Records follow. Copy every line with "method".

──────── Data to examine

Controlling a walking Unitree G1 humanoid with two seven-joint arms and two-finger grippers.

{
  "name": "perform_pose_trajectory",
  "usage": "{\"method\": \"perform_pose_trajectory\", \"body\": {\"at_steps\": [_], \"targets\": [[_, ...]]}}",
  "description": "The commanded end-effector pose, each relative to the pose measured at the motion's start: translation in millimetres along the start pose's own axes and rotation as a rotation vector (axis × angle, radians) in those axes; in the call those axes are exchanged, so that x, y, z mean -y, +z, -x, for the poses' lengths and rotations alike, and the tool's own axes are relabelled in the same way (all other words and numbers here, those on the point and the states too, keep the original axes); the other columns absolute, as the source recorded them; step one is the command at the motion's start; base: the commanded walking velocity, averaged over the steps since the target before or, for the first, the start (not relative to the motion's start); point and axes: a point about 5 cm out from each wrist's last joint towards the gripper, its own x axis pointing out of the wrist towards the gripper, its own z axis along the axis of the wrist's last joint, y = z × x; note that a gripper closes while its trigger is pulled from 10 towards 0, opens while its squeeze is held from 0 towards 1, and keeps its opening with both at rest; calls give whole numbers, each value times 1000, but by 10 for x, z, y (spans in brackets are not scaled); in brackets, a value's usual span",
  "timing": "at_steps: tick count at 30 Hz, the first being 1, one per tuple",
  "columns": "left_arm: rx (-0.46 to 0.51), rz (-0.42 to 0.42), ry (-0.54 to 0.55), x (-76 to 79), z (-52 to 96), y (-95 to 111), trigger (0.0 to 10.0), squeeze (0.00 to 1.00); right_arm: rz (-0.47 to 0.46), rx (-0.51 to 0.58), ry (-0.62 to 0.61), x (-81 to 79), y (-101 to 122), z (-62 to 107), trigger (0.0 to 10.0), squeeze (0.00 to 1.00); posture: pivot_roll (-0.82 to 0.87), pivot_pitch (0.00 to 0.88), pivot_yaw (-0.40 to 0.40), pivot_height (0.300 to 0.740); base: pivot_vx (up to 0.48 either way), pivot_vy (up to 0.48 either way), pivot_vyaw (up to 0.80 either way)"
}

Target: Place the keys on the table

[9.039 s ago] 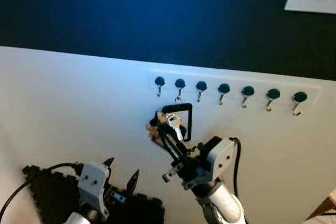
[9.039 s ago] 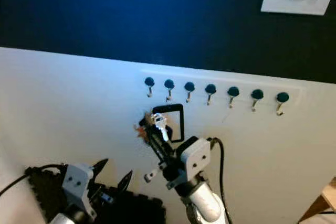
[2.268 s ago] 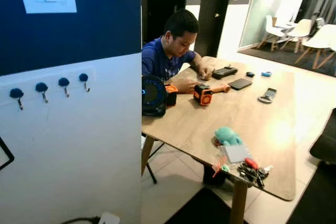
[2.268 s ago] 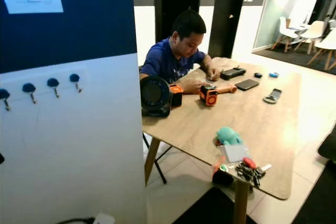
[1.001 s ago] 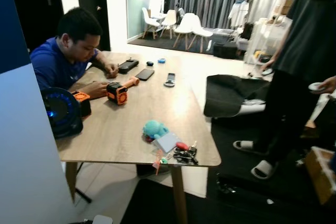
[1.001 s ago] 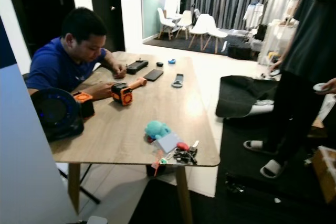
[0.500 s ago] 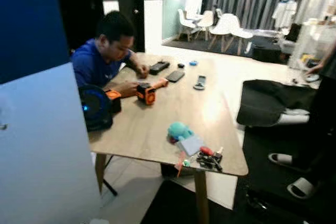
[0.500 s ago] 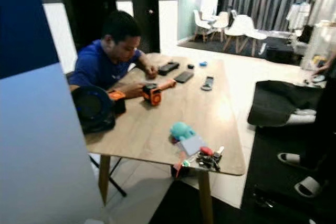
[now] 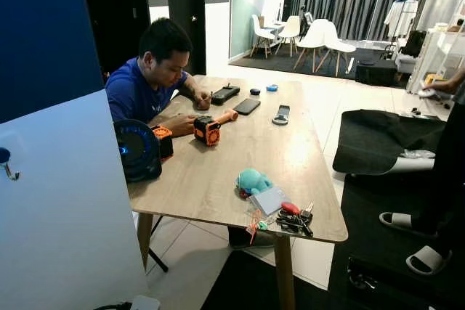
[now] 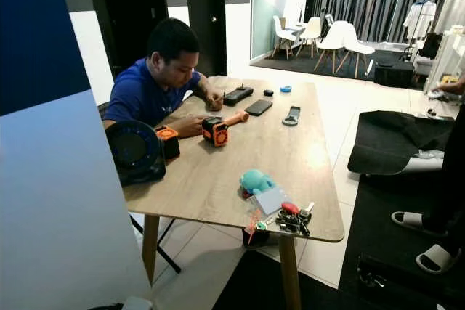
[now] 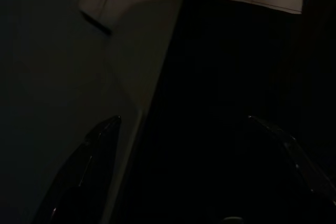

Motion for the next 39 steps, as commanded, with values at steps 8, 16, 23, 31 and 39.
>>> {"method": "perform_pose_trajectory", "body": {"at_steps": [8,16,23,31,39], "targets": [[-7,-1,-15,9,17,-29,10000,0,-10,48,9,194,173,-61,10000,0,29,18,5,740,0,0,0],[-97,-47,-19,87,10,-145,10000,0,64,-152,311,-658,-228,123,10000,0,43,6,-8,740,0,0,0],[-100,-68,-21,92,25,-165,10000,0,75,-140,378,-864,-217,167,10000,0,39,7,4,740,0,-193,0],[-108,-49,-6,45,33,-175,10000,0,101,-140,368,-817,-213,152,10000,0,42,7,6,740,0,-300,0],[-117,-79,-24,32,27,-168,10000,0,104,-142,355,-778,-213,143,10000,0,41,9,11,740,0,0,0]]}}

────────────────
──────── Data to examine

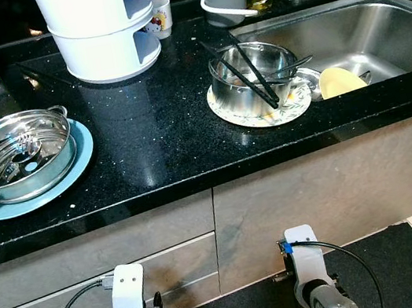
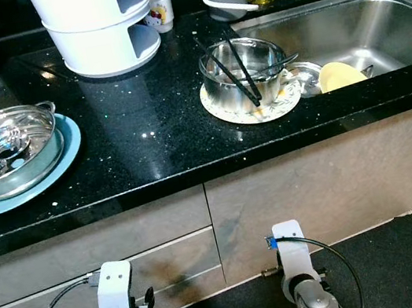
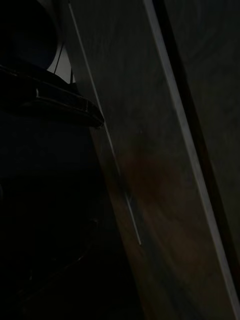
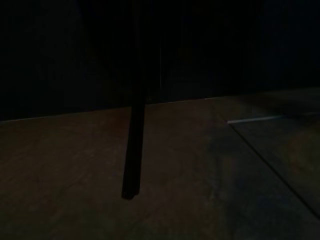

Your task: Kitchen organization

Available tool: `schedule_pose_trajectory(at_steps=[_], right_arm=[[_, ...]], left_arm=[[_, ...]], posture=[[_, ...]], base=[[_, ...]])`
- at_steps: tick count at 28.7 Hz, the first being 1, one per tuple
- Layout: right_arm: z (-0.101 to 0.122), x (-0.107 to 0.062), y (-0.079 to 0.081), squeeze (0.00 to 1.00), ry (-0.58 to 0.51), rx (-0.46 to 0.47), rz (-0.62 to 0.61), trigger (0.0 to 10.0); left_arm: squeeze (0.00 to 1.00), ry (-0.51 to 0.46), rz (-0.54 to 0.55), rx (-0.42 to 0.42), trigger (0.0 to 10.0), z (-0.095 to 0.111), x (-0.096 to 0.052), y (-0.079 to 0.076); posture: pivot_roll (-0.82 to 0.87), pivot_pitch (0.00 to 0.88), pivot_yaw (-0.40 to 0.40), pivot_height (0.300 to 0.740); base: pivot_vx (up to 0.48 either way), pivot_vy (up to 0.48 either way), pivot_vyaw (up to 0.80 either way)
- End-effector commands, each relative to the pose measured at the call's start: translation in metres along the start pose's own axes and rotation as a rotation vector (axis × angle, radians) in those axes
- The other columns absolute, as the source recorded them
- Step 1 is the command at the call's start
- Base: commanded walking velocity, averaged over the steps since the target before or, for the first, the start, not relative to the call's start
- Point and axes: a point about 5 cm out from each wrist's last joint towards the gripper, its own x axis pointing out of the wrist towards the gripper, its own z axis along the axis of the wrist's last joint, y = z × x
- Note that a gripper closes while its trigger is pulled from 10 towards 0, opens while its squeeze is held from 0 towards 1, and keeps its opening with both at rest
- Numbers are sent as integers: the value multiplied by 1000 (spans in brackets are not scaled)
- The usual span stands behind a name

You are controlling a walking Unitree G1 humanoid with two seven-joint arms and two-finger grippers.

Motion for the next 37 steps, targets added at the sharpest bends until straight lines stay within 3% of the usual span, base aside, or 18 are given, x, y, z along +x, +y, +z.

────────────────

Task result =>
  "usage": "{\"method\": \"perform_pose_trajectory\", \"body\": {\"at_steps\": [_], \"targets\": [[_, ...]]}}",
>>> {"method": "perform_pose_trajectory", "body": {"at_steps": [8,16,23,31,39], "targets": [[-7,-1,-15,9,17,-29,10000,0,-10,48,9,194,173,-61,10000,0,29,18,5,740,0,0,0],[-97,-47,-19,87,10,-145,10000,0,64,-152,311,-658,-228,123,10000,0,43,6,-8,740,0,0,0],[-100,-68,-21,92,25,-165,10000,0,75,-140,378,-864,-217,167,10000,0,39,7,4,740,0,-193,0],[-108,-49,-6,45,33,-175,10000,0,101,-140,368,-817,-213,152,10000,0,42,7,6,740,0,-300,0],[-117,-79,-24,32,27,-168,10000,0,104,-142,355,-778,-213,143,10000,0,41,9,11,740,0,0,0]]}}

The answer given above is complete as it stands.